Великая война. 1914 г. (сборник) - стр. 29
Но до чего же мы устали за эти дни!
И как хороша жизнь, и какие мы недалекие людишки! Ведь вот только теперь, после того, как стихла четырехдневная бойня, мы начинаем ощущать ярко, всем существом своим, что значит жить!
Какое значение имеют все эти незаметные на взгляд и привычные мелочи, на которые в мирное время мы не обращаем внимания. Ну, что такое – умывание! И вот сейчас, когда лицо заскорузло под слоем налипшей грязи и пота; когда руки, обветрившиеся и потрескавшиеся от мокроты и грязи, болят, это умывание – большое наслаждение. И душистое (еще из России) мыло так и ласкает взгляд…
А возможность ходить не согнувшись, во весь рост, не боясь пули? Ведь это же наслаждение, понятное только для гнувшихся в течение девяноста двух часов спин…
Когда я переменил смокшую и ставшую коробом одежду и белье, я точно в рай попал.
И страшно захотелось спать – до того сразу же разнежилось усталое тело.
Нет, хороша жизнь! И война учит ее любить.
Сейчас у нас доброе и жизнерадостное настроение. Правда, немного попортили его принесенные в штаб адъютантами полков списки потерь, в которых порядочно знакомых близко, еще вчера живых имен… Но что делать! Мы привыкли как-то. Машинально крестимся, когда читаем знакомое имя в списке убитых и даже… (да простит нас, Боже) вспоминаем порой с грустью:
– Эх! Плакали мои двадцать пять рублей, взятые покойником на днях еще, до двадцатого.
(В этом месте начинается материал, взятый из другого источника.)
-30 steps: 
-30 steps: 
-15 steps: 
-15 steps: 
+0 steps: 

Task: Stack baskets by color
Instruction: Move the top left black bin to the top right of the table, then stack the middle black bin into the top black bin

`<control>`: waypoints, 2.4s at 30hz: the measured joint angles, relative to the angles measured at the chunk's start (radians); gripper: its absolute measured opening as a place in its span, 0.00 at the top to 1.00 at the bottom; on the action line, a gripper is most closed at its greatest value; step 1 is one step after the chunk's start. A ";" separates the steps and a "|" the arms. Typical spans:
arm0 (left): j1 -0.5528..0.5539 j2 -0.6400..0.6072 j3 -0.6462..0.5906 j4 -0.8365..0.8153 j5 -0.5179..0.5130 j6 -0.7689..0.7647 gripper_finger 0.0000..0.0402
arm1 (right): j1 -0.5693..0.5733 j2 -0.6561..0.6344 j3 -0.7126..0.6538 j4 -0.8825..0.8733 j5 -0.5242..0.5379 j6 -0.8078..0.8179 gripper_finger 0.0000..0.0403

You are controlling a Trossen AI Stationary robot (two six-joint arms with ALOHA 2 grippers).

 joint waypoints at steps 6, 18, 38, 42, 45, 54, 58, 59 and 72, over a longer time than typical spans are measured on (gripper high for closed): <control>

Да. Привыкли. А впрочем, и действительно, о чем горевать? Сегодня он, завтра, а то и сегодня же к вечеру и я за ним, в братскую могилку… Мы здесь все равны – и живые, и мертвые.
Только мертвым спокойнее и, наверное, под землей теплее…
Сегодня отошли с позиций. Приказано. Мы все будто озверели – до того прицепились к этому кусочку земли под нами… Люди в окопах стреляли, вопреки своему обыкновенному добродушию, с какой-то мрачной озлобленностью.
Раненые, очнувшись на перевязочном пункте, первым долгом спрашивали:
– А что, немец шибко прет? Наши не отстали?
Когда пришло приказание отойти, нам казалось, что бой выигран нами, и потому на нас это приказание повлияло ужасно скверно… Генерал сел и заплакал…
Полковник, мрачный, с крепко сжатыми губами, бегал взад и вперед по полянке и мял судорожными жестами свои руки.
Но… наше дело было исполнить приказание, и мы, не добравшись, отошли. Зачем, мы не знаем, но предположим, что на нас уж очень большие силы засели. Там-то, вверху, виднее.
Но вот объяснить отходящим солдатам цель отхода мы не могли, ибо сами ее плохо знали. И со смущением избегали вопроса:
– А что, ваш-бродь, почто это нас назад повели?
Приходилось отвечать:
– Так, брат, надо. Там начальство лучше нас знает, что делает.
И солдат соглашался.
– Это точно, что ему виднее… Да больно уж отходить совестно, полячишков-то… Разграбят их немцы… – вырывалось у него.
И его психология бойца за свою землю была проста и резонна и не вязалась в уме со стратегическими задачами.
Впрочем, они молодцами! Оригинально, что, когда мы дрались на «немецкой стороне», они, эти железные стрелки, дрались храбро, но добродушно. И бывало, когда под нащупывающее дуло его винтовки подвертывалась длинновязая фигура немца, он шептал, стреляя:
– Эх, ты, немчура… Ну, чего на пулю лезешь.
А тут, в последних боях, когда остервенелая волна серых фигур хлестала через бруствера их окопов и плыла с нестройным гамом на наши окопы, размахивая оружием, наши «бородатые дети» железной стеной вырастали навстречу и шли в такую мощно-злобную контратаку, что ее не могли остановить даже пулеметные струи, и немцы, оставив между нашими и своими окопами кучу исковерканных штыками тел, кидались назад.